Raceme (figure 49), in which the flowers are arranged along a flowering stem and each flower possesses a distinct stalk or pedicel. The lower pedicels may be somewhat longer than the upper ones.
Umbel (figure 52), when the flowers arise from the same point, which is usually the apex of the flowering stem or of a lateral flowering stalk, and radiate like the rays of an umbrella.

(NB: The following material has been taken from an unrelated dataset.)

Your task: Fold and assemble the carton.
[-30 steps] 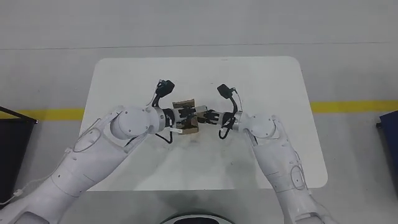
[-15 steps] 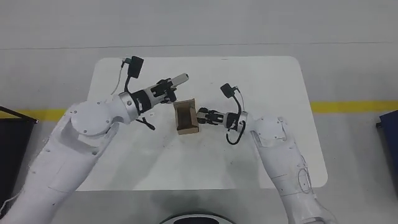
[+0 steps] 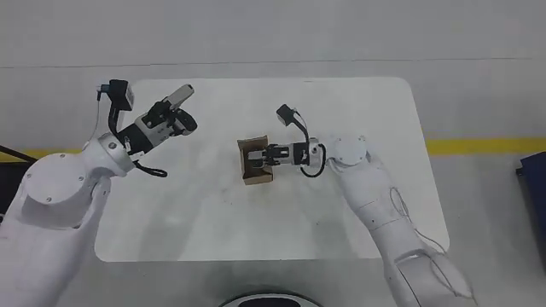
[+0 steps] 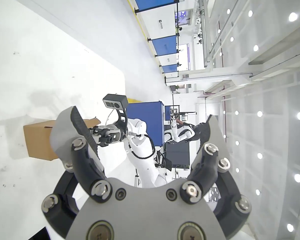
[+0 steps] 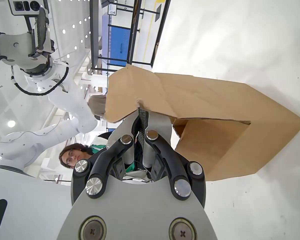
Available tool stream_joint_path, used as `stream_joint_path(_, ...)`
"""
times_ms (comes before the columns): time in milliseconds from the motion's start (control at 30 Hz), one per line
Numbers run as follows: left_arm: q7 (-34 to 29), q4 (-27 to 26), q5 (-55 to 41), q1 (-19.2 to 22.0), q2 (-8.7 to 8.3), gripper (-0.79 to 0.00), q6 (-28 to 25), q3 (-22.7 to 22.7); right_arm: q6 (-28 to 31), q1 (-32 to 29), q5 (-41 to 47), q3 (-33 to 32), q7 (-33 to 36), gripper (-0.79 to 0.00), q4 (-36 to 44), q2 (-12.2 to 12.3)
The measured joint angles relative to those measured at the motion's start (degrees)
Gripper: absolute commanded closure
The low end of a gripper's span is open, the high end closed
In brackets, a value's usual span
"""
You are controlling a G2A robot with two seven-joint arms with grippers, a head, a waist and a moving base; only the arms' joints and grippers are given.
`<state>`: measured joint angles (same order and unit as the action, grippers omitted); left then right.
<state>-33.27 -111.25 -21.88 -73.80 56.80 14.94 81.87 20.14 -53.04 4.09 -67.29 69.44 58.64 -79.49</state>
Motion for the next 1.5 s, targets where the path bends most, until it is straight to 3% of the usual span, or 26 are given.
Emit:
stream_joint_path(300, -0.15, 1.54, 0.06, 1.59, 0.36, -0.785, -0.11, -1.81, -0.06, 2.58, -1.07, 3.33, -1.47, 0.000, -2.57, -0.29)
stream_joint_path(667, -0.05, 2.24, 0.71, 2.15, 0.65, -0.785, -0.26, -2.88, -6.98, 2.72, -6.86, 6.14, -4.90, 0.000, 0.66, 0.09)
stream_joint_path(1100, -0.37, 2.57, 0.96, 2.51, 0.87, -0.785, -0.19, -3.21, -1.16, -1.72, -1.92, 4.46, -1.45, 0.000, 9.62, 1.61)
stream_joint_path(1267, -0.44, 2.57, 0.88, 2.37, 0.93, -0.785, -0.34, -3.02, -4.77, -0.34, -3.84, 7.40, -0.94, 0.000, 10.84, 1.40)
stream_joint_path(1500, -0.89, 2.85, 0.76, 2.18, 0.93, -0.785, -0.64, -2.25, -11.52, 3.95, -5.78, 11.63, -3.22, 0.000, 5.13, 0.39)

If the radiating stalks of such an inflorescence bear smaller umbels at their tips, it is called a compound umbel.
Corymb |corymbose| (figure 54), when the branches of an inflorescence are of unequal length, but the lower or outer ones are longest so that they all form a flat-topped, or nearly flat-topped, cluster.
Cyme (figure 55), when the flowers each terminate an axis or stem arising successively from a new axis or stem.
A spadix is a spikelike inflorescence with a fleshy stalk and with sessile flowers; the floral leaf or bract which subtends it or surrounds it partially is called the spathe (Skunk Cabbage, Wild Calla).
A panicle, or compound raceme (figure 50), is formed by the arrangement of flowers along the plant stem, similar to a raceme, but each flower stem has two or more branches.